Collected data entries
----
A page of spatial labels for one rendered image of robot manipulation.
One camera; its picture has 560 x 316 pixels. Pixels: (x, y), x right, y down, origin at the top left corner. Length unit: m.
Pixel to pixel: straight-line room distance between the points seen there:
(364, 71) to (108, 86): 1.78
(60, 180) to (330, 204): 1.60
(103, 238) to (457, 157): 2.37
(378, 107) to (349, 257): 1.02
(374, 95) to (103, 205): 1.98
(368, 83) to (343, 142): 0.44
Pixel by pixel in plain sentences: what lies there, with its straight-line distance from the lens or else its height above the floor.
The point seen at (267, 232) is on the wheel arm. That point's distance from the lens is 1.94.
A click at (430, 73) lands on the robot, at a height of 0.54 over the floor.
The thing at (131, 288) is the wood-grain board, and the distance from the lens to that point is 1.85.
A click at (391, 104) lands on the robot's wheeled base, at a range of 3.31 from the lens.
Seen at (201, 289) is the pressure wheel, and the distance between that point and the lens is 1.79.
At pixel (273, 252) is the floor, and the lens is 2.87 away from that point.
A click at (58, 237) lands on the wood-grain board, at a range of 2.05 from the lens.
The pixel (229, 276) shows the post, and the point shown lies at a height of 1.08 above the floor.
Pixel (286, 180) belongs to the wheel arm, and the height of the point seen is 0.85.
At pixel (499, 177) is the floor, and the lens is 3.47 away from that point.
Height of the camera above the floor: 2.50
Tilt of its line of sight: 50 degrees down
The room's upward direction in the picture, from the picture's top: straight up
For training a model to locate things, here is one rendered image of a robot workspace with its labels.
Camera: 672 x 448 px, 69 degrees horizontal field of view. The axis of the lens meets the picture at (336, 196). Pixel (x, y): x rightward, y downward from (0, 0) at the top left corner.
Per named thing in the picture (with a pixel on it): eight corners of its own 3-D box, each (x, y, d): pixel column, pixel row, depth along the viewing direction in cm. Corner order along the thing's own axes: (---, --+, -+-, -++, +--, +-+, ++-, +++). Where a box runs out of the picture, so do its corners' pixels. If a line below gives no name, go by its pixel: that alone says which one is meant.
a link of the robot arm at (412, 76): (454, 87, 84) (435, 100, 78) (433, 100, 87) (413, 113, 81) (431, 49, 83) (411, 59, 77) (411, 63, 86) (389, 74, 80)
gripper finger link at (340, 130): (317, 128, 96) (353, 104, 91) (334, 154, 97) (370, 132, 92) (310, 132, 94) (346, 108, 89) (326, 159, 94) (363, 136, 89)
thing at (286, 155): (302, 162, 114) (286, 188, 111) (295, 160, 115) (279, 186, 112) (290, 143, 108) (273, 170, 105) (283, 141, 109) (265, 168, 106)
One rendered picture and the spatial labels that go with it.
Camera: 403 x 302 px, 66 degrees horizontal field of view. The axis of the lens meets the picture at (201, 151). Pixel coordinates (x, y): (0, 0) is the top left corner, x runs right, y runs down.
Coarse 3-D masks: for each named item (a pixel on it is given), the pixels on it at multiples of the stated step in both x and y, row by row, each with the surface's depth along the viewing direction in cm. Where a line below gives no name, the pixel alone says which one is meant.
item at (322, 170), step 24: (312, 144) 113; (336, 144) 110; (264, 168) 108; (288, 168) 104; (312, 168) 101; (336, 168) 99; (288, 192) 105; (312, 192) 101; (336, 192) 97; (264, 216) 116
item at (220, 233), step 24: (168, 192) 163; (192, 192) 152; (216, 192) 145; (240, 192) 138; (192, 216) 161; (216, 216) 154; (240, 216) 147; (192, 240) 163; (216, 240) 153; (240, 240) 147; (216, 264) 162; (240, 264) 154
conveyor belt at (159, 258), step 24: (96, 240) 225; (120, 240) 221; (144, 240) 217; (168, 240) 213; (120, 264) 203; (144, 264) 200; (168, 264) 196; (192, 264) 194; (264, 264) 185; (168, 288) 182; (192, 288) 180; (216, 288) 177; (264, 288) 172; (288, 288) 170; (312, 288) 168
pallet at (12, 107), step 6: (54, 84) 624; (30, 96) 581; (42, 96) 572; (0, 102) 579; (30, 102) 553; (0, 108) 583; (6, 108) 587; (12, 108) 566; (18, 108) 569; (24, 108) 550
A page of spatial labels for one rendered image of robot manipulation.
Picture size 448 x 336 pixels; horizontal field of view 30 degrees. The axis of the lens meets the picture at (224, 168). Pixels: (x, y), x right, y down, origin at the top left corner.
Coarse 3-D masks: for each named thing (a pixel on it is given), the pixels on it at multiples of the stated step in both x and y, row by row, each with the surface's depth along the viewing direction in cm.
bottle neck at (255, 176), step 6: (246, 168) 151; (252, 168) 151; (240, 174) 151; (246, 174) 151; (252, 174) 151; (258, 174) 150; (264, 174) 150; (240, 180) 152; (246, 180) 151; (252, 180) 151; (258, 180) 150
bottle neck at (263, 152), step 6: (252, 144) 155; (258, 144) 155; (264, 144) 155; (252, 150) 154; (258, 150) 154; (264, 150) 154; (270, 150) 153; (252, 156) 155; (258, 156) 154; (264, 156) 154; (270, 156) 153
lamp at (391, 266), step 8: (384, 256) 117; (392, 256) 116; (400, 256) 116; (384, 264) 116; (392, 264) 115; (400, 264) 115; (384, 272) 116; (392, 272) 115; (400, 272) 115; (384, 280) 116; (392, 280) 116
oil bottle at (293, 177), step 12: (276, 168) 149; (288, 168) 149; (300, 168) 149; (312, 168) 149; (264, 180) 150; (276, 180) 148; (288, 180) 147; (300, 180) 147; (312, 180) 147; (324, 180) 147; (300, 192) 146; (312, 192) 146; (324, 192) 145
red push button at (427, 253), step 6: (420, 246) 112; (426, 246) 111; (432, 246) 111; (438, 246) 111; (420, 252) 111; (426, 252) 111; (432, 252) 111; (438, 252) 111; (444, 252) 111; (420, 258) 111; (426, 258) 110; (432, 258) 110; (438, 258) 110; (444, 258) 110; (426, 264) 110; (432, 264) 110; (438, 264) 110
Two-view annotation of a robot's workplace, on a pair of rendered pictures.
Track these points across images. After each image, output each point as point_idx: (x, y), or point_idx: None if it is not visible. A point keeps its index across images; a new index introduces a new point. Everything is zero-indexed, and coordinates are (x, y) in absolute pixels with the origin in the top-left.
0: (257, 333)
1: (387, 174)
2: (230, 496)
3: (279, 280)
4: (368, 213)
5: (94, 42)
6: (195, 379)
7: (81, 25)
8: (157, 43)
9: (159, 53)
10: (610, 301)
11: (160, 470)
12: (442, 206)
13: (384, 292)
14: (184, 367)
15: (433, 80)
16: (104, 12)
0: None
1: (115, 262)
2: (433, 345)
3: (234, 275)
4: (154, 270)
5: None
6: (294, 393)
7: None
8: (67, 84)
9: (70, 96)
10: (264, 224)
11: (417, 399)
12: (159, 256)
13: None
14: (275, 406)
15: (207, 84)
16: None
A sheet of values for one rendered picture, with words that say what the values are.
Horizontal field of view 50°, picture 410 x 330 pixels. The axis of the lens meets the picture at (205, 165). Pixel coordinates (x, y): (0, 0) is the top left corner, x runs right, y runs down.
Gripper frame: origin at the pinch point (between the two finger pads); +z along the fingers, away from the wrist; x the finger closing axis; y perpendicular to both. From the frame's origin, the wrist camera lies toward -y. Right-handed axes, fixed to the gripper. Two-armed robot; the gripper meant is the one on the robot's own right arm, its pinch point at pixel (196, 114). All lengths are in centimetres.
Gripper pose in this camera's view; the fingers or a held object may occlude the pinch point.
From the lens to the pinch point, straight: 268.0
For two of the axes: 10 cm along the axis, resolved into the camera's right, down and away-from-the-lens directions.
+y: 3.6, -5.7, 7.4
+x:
----
### YOUR GOAL
The records above need to be retyped exactly.

### PROBLEM SOLUTION
A page of spatial labels for one rendered image of robot manipulation.
One camera; its picture has 560 x 316 pixels. Pixels: (x, y), x right, y down, origin at the top left corner. Length unit: m.
Pixel to pixel: straight-line room distance between the points seen there:
(364, 71) to (108, 86): 1.78
(60, 180) to (330, 204): 1.60
(103, 238) to (457, 157): 2.37
(378, 107) to (349, 257): 1.02
(374, 95) to (103, 205): 1.98
(368, 83) to (343, 142): 0.44
Pixel by pixel in plain sentences: what lies there, with its straight-line distance from the lens or else its height above the floor.
The point seen at (267, 232) is on the wheel arm. That point's distance from the lens is 1.94.
A click at (430, 73) lands on the robot, at a height of 0.54 over the floor.
The thing at (131, 288) is the wood-grain board, and the distance from the lens to that point is 1.85.
A click at (391, 104) lands on the robot's wheeled base, at a range of 3.31 from the lens.
Seen at (201, 289) is the pressure wheel, and the distance between that point and the lens is 1.79.
At pixel (273, 252) is the floor, and the lens is 2.87 away from that point.
A click at (58, 237) lands on the wood-grain board, at a range of 2.05 from the lens.
The pixel (229, 276) shows the post, and the point shown lies at a height of 1.08 above the floor.
Pixel (286, 180) belongs to the wheel arm, and the height of the point seen is 0.85.
At pixel (499, 177) is the floor, and the lens is 3.47 away from that point.
Height of the camera above the floor: 2.50
Tilt of its line of sight: 50 degrees down
The room's upward direction in the picture, from the picture's top: straight up
For training a model to locate things, here is one rendered image of a robot workspace with its labels.
Camera: 672 x 448 px, 69 degrees horizontal field of view. The axis of the lens meets the picture at (336, 196). Pixel (x, y): x rightward, y downward from (0, 0) at the top left corner.
Per named thing in the picture (with a pixel on it): eight corners of its own 3-D box, each (x, y, d): pixel column, pixel row, depth along the viewing direction in cm. Corner order along the thing's own axes: (---, --+, -+-, -++, +--, +-+, ++-, +++). Where a box runs out of the picture, so do its corners' pixels. If a line below gives no name, go by its pixel: that alone says which one is meant.
a link of the robot arm at (412, 76): (454, 87, 84) (435, 100, 78) (433, 100, 87) (413, 113, 81) (431, 49, 83) (411, 59, 77) (411, 63, 86) (389, 74, 80)
gripper finger link at (340, 130): (317, 128, 96) (353, 104, 91) (334, 154, 97) (370, 132, 92) (310, 132, 94) (346, 108, 89) (326, 159, 94) (363, 136, 89)
thing at (286, 155): (302, 162, 114) (286, 188, 111) (295, 160, 115) (279, 186, 112) (290, 143, 108) (273, 170, 105) (283, 141, 109) (265, 168, 106)
One rendered picture and the spatial labels that go with it.
Camera: 403 x 302 px, 66 degrees horizontal field of view. The axis of the lens meets the picture at (201, 151). Pixel coordinates (x, y): (0, 0) is the top left corner, x runs right, y runs down.
Coarse 3-D masks: for each named item (a pixel on it is given), the pixels on it at multiples of the stated step in both x and y, row by row, each with the surface's depth along the viewing direction in cm. Where a line below gives no name, the pixel alone says which one is meant.
item at (322, 170), step 24: (312, 144) 113; (336, 144) 110; (264, 168) 108; (288, 168) 104; (312, 168) 101; (336, 168) 99; (288, 192) 105; (312, 192) 101; (336, 192) 97; (264, 216) 116
item at (220, 233), step 24: (168, 192) 163; (192, 192) 152; (216, 192) 145; (240, 192) 138; (192, 216) 161; (216, 216) 154; (240, 216) 147; (192, 240) 163; (216, 240) 153; (240, 240) 147; (216, 264) 162; (240, 264) 154
conveyor belt at (159, 258), step 24: (96, 240) 225; (120, 240) 221; (144, 240) 217; (168, 240) 213; (120, 264) 203; (144, 264) 200; (168, 264) 196; (192, 264) 194; (264, 264) 185; (168, 288) 182; (192, 288) 180; (216, 288) 177; (264, 288) 172; (288, 288) 170; (312, 288) 168
pallet at (12, 107), step 6: (54, 84) 624; (30, 96) 581; (42, 96) 572; (0, 102) 579; (30, 102) 553; (0, 108) 583; (6, 108) 587; (12, 108) 566; (18, 108) 569; (24, 108) 550
A page of spatial labels for one rendered image of robot manipulation.
Picture size 448 x 336 pixels; horizontal field of view 30 degrees. The axis of the lens meets the picture at (224, 168). Pixels: (x, y), x right, y down, origin at the top left corner.
Coarse 3-D masks: for each named thing (a pixel on it is given), the pixels on it at multiples of the stated step in both x and y, row by row, each with the surface's depth along the viewing direction in cm.
bottle neck at (255, 176), step 6: (246, 168) 151; (252, 168) 151; (240, 174) 151; (246, 174) 151; (252, 174) 151; (258, 174) 150; (264, 174) 150; (240, 180) 152; (246, 180) 151; (252, 180) 151; (258, 180) 150
bottle neck at (263, 152), step 6: (252, 144) 155; (258, 144) 155; (264, 144) 155; (252, 150) 154; (258, 150) 154; (264, 150) 154; (270, 150) 153; (252, 156) 155; (258, 156) 154; (264, 156) 154; (270, 156) 153
lamp at (391, 266), step 8: (384, 256) 117; (392, 256) 116; (400, 256) 116; (384, 264) 116; (392, 264) 115; (400, 264) 115; (384, 272) 116; (392, 272) 115; (400, 272) 115; (384, 280) 116; (392, 280) 116
oil bottle at (293, 177), step 12: (276, 168) 149; (288, 168) 149; (300, 168) 149; (312, 168) 149; (264, 180) 150; (276, 180) 148; (288, 180) 147; (300, 180) 147; (312, 180) 147; (324, 180) 147; (300, 192) 146; (312, 192) 146; (324, 192) 145
red push button at (427, 253), step 6: (420, 246) 112; (426, 246) 111; (432, 246) 111; (438, 246) 111; (420, 252) 111; (426, 252) 111; (432, 252) 111; (438, 252) 111; (444, 252) 111; (420, 258) 111; (426, 258) 110; (432, 258) 110; (438, 258) 110; (444, 258) 110; (426, 264) 110; (432, 264) 110; (438, 264) 110
Two-view annotation of a robot's workplace, on a pair of rendered pictures.
Track these points across images. After each image, output each point as point_idx: (x, y), or point_idx: None if it is not visible. A point keeps its index across images; a new index introduces a new point. Everything is zero-indexed, and coordinates are (x, y) in absolute pixels with the origin in the top-left.
0: (257, 333)
1: (387, 174)
2: (230, 496)
3: (279, 280)
4: (368, 213)
5: (94, 42)
6: (195, 379)
7: (81, 25)
8: (157, 43)
9: (159, 53)
10: (610, 301)
11: (160, 470)
12: (442, 206)
13: (384, 292)
14: (184, 367)
15: (433, 80)
16: (104, 12)
0: None
1: (115, 262)
2: (433, 345)
3: (234, 275)
4: (154, 270)
5: None
6: (294, 393)
7: None
8: (67, 84)
9: (70, 96)
10: (264, 224)
11: (417, 399)
12: (159, 256)
13: None
14: (275, 406)
15: (207, 84)
16: None
A sheet of values for one rendered picture, with words that say what the values are.
Horizontal field of view 50°, picture 410 x 330 pixels. The axis of the lens meets the picture at (205, 165). Pixel coordinates (x, y): (0, 0) is the top left corner, x runs right, y runs down.
Gripper frame: origin at the pinch point (between the two finger pads); +z along the fingers, away from the wrist; x the finger closing axis; y perpendicular to both. From the frame's origin, the wrist camera lies toward -y. Right-handed axes, fixed to the gripper. Two-armed robot; the gripper meant is the one on the robot's own right arm, its pinch point at pixel (196, 114). All lengths are in centimetres.
Gripper pose in this camera's view; the fingers or a held object may occlude the pinch point.
From the lens to the pinch point, straight: 268.0
For two of the axes: 10 cm along the axis, resolved into the camera's right, down and away-from-the-lens directions.
+y: 3.6, -5.7, 7.4
+x:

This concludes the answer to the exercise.